Selain itu, lanjut Hasto, di tahun 2020, LPSK juga dikhawatirkan tidak dapat melaksanakan mandat UU Pemberantasan Terorisme untuk membayarkan kompensasi kepada korban terorisme masa lalu, yang dibatasi pelaksanaannya tiga tahun sejak UU tersebut disahkan.
Menurut Hasto, berdasarkan catatan sementara BNPT, ada 833 korban terorisme masa lalu yang berhak atas kompensasi. LPSK memprediksi pembayaran kompensasi untuk korban terorisme masa lalu itu sebesar Rp51 miliar. Belum lagi kewajiban kompensasi kepada korban terorisme pasca UU tersebut disahkan. Misalnya, dalam kasus terorisme Sibolga, diprediksi jumlah kompensasi sebesar Rp4,4 M untuk 156 korban.
Masih menurut Hasto, alokasi tahun 2020 merupakan anggaran terendah yang diterima oleh LPSK sepanjang lima tahun terakhir. Sejak 2015 hingga 2018, anggaran LPSK berada di kisaran Rp150 miliar – Rp75 miiar. Kembali turun drastis di tahun 2019, menjadi Rp65 miliar dengan rencana penambahan anggaran sebesar Rp10 miliar.

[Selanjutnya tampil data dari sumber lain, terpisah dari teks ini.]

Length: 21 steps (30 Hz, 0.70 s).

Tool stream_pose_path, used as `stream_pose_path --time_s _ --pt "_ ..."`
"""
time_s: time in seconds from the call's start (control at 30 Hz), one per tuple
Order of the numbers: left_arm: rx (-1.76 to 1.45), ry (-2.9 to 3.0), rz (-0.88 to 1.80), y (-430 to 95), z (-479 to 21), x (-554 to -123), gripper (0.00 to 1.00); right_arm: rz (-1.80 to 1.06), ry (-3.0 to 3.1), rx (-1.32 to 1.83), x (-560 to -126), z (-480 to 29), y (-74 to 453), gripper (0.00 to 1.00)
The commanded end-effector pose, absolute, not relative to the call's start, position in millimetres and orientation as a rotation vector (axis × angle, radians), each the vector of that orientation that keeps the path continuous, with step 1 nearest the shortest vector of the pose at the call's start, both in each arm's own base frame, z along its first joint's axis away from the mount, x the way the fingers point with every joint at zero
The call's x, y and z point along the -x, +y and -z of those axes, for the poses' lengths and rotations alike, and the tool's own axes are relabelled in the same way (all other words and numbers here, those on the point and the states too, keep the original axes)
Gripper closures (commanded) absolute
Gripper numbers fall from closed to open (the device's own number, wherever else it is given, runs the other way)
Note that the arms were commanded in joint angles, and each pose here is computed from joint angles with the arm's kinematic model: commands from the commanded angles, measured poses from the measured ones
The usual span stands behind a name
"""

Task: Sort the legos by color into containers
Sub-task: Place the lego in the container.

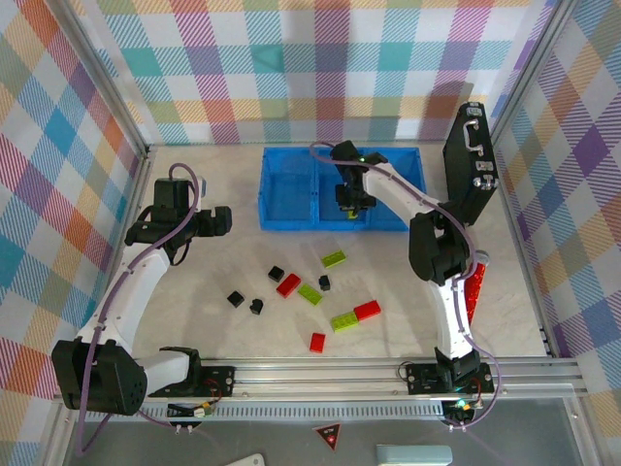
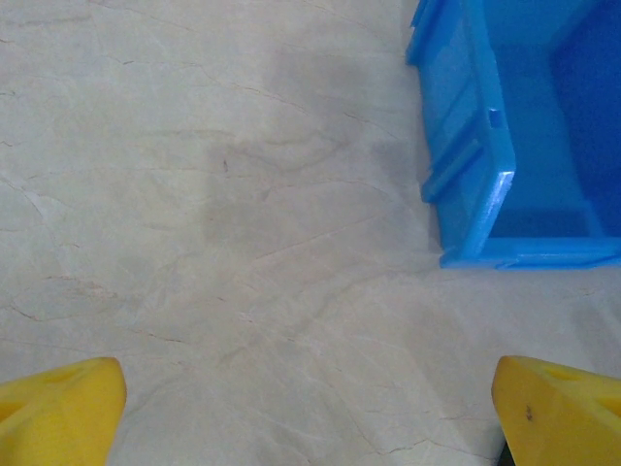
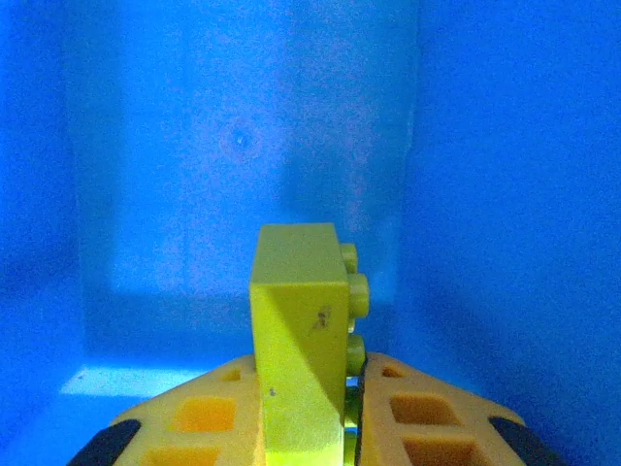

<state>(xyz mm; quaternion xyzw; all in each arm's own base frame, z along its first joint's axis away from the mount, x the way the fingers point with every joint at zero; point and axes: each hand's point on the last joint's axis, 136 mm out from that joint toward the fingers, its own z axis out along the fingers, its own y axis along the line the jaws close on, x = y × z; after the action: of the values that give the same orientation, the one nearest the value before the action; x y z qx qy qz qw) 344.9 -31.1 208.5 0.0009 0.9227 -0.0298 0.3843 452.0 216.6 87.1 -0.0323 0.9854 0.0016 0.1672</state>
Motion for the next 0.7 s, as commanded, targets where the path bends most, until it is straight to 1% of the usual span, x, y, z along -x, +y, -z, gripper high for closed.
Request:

Sementara penyerapan anggaran LPSK setiap tahunnya berada di posisi nyaris 100%. Situasi ini tidak terlepas dari anggaran LPSK yang masih tergantung pada Kementerian Sekretriat Negara sebagai satuan kerjanya yang membuat LPSK tidak mandiri dalam menentukan anggaran.
Untuk diketahui, sejak 2008 hingga Juli 2019 tercatat 11.354 permohonan perlindungan masuk ke PSK. Sementara jumlah terlindung LPSK di tahun 2019 tercatat 3.179 terlindung. Para terlindung ini di antaranya mendapatkan layanan berupa perlindungan fisik, penempatan rumah aman, pengawalan melekat, pendampingan pada proses hukum, penggantian biaya hidup, bantuan medis, psikologis, psikososial serta fasilitasi restitusi dan kompensasi.